Certaines cellules de l'assise interne expriment également les deux chaînes de PDGF, facteur de recrutement et de croissance des fibroblastes, les récepteurs de ce même PDGF étant retrouvés tout le long de la gaine folliculaire. Enfin le récepteur de faible affinité au NGF est exprimé dans la partie inférieure du bulge et par les cellules mésenchymateuses de son environnement. Ces marquages suggèrent qu'au cours de la morphogénèse du follicule, EGF, TGFa, et NGF règlent la croissance et la différenciation des cellules du bulge, les PDGF intervenant dans l'interrelation entre bulge et tissus associés.

Chez l'adulte, ces facteurs de croissance pourraient intervenir dans la modulation du cycle pilaire au niveau du bulge.

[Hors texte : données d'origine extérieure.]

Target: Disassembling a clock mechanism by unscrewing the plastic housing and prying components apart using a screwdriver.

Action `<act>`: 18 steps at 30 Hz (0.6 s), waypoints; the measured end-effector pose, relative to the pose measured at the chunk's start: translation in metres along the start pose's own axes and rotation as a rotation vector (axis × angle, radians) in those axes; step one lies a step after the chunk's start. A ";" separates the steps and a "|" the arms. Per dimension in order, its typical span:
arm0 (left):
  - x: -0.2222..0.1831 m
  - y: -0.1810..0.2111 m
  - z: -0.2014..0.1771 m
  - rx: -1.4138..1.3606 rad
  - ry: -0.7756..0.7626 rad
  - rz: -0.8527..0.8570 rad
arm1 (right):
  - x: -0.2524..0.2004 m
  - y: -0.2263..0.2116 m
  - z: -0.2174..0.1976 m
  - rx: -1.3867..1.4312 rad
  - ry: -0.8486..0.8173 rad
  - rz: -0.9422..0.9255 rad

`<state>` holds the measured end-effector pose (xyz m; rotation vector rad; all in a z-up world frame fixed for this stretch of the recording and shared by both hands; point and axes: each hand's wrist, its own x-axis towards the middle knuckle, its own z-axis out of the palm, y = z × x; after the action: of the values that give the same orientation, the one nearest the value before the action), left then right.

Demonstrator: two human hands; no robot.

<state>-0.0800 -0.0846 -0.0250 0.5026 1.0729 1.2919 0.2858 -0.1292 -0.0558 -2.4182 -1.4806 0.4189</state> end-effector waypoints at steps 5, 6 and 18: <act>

(1) AKIYAMA M. Characterization of hair follicle bulge in human fetal skin: the human fetal bulge is a pool of undifferenciated keratinocytes. J. Invest. Dermatol. 1995 ; 105 : 844-850.

(2) AKIYAMA M. Growth factor and growth factor receptor localization in the hair follicle bulge and associated tissue in human foetuss. J. Invest. Dermatol 1996 ; 106 : 391-396.